Uno degli eventi più significativi nella vita artistica di Parigi all’inizio del 20 ° secolo fu il Salone d’autunno del 1905, la cui scoperta fu accompagnata da uno scandalo. Numerosi giovani artisti, raggruppati attorno a Henri Matisse, espongono lì una serie di opere che hanno provocato un’esplosione di indignazione da parte del pubblico e le critiche francesi abituate alle sensazioni. Scritte con colori vivaci e luminosi, con un enfatizzato disinteresse per le regole del disegno e della prospettiva, senza alcuna apparente preoccupazione per la credibilità, queste opere sono state percepite come una sfida audace al “buon senso” e al “buon gusto”.
Il pubblico ha soprannominato i giovani pittori Les fauves, da cui in seguito il termine fauvismo. Al tempo delle prime esibizioni fauviste, i dipinti del defunto Gauguin non provocarono indignazione da parte della maggioranza, sebbene una serie di aspetti li avvicinasse alle opere di giovani innovatori. Gauguin era sempre presente elemento dell’esotico, che agli occhi del pubblico giustificava la convenzione del suo linguaggio artistico.

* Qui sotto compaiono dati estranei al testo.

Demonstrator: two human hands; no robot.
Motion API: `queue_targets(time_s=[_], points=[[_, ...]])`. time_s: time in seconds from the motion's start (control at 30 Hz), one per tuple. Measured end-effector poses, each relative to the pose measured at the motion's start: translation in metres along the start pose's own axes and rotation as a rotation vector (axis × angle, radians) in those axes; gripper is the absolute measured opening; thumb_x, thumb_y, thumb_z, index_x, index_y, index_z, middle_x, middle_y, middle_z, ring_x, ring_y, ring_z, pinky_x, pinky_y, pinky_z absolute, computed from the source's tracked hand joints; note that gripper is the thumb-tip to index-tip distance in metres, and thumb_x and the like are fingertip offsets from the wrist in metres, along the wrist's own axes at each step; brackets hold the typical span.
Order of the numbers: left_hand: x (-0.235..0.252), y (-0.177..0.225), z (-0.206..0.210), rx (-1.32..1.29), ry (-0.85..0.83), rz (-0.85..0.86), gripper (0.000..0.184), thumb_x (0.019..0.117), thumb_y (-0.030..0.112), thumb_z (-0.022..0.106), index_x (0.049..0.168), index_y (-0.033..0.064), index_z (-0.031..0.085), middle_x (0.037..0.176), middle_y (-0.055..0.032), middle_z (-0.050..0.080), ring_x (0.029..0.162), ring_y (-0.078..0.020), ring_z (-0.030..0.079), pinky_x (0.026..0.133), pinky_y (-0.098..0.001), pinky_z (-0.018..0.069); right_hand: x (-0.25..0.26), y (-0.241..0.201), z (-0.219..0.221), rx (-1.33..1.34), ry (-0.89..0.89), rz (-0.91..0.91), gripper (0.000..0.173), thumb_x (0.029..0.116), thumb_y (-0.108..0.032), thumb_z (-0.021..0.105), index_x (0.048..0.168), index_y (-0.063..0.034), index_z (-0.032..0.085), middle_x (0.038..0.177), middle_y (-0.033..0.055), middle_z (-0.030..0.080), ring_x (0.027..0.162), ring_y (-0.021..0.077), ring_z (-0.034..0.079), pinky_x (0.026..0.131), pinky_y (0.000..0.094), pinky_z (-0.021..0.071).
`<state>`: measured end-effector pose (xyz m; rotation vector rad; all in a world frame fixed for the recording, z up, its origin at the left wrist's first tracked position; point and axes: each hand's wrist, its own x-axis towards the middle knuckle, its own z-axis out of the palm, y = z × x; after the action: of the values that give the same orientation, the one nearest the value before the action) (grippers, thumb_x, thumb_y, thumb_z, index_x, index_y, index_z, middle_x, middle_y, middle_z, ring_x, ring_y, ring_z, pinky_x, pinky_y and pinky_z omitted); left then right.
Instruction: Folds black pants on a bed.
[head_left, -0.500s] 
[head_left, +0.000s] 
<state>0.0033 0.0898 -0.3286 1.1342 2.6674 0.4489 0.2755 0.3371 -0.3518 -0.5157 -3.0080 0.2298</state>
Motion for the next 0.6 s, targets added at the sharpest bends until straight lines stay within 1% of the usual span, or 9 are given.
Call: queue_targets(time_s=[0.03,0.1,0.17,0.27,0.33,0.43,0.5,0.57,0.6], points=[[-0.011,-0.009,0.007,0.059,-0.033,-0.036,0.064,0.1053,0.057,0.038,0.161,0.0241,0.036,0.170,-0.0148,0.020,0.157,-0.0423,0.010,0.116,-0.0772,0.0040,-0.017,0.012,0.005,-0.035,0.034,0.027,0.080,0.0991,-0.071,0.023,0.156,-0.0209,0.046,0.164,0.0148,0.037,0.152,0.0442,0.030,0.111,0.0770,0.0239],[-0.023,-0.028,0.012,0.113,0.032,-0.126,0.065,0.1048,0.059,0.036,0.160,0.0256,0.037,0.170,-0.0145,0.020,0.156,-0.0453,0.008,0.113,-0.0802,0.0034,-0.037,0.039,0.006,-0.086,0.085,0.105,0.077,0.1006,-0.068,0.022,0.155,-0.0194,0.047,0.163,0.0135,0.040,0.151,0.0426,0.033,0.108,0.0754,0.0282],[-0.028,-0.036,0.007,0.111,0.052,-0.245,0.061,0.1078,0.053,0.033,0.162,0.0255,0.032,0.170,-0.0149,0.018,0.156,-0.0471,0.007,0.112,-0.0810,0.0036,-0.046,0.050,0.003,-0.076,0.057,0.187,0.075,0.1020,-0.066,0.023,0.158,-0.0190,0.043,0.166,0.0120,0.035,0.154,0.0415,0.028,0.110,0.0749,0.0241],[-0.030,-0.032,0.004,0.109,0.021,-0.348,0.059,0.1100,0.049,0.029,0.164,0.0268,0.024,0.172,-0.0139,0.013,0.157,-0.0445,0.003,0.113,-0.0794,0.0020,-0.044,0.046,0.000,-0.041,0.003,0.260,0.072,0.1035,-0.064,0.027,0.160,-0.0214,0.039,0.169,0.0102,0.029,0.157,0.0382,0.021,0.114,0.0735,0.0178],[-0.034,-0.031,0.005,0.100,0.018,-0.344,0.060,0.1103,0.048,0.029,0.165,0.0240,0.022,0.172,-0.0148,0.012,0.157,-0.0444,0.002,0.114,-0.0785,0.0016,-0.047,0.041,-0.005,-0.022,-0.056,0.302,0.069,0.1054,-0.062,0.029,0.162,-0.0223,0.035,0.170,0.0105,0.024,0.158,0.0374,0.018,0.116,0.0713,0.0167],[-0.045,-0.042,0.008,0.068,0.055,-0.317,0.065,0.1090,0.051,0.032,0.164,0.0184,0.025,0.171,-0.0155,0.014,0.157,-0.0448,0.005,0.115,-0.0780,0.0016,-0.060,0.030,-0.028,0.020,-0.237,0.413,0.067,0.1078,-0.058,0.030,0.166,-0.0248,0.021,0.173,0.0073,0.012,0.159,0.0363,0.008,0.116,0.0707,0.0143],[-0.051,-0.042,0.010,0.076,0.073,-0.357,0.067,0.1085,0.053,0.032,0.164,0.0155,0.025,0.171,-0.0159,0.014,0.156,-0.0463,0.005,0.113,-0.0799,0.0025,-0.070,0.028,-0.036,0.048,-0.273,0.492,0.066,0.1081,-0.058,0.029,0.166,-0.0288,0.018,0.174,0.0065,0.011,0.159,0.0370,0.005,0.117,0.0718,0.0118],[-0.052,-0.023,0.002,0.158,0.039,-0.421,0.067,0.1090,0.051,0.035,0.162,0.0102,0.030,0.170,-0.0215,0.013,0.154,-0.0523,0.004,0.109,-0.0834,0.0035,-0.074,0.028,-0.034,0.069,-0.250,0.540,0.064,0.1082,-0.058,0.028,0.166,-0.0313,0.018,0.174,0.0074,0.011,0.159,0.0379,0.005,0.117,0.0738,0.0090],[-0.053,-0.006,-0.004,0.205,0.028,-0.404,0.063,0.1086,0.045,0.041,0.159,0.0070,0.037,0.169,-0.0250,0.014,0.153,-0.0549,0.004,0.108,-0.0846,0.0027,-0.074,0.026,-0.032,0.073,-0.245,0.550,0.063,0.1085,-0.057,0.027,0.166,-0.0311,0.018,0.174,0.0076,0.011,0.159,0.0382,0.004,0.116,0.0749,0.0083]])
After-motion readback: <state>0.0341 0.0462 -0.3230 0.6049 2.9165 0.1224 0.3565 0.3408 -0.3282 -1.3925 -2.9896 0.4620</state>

I fauvisti, d’altra parte, riproducevano il quotidiano, tutti i giorni, ma trasformavano quello raffigurato con audacia senza precedenti.
Sotto un certo aspetto, erano più vicini all’immagine reale dei fenomeni di Gauguin. Quest’ultimo, di regola, si rifiutava di trasmettere l’illuminazione, mentre Matisse e i suoi compagni ricreavano effetti solari sulle loro tele. Tuttavia, per il loro scopo, hanno usato il nuovo linguaggio artistico. Il colore nelle opere dei fauvisti il più delle volte non trasmette la vera colorazione degli oggetti; un’altra funzione gli è assegnata – deve evocare certe associazioni ben distinte con lo spettatore.
Il gruppo fauvista non durò a lungo. Dopo uno o due anni, i giovani artisti hanno seguito strade diverse, ognuna a modo suo. Nel 1908, in uno degli articoli, Matisse formulò il suo compito nell’arte come segue: “Quello che sogno è un’arte equilibrata, pura, calma… che sarebbe per ogni essere umano…
Vista della cittadina di Collioure scritta da Matisse nel afoso pomeriggio meridionale. Gli articoli mancano di un contorno chiaro. Inizialmente, lo spettatore vede una foschia di colore solido, in cui galleggiano punti luminosi, vibranti, colorati.
A poco a poco, inizia a navigare in questo caos, colorato come una trapunta patchwork. Il cielo nel paesaggio è bianco dal caldo. I contorni delle montagne viola si sciolgono in una foschia biancastra, il colore blu del mare si dissolve nella luce spietata del sole, le macchie gialle e arancioni dei tetti piastrellati si sciolgono.
Rovente, come se emettesse luce dal calore, il terreno in primo piano viene trasmesso in un colore rosso caldo. Rispetto al terreno, anche le pareti imbiancate a calce delle piccole case sembrano essere più fresche, quindi sono dipinte con vernice lilla.
Solo una stretta fascia di ombra verde scuro corre lungo le case. Le finestre sono dipinte con la stessa fredda vernice verde: il freddo crepuscolo regna all’interno degli edifici. L’audace innovazione di Matisse sta nel fatto che con l’aiuto del colore puro, usando le sue proprietà associative, trasmette non solo la luce, ma anche sensazioni di calore.
L’artista continua a risolvere questo problema in molte delle sue opere successive. L’immagine è entrata nell’Ermitage nel 1948 dal Museo Statale di New Western Art di Mosca.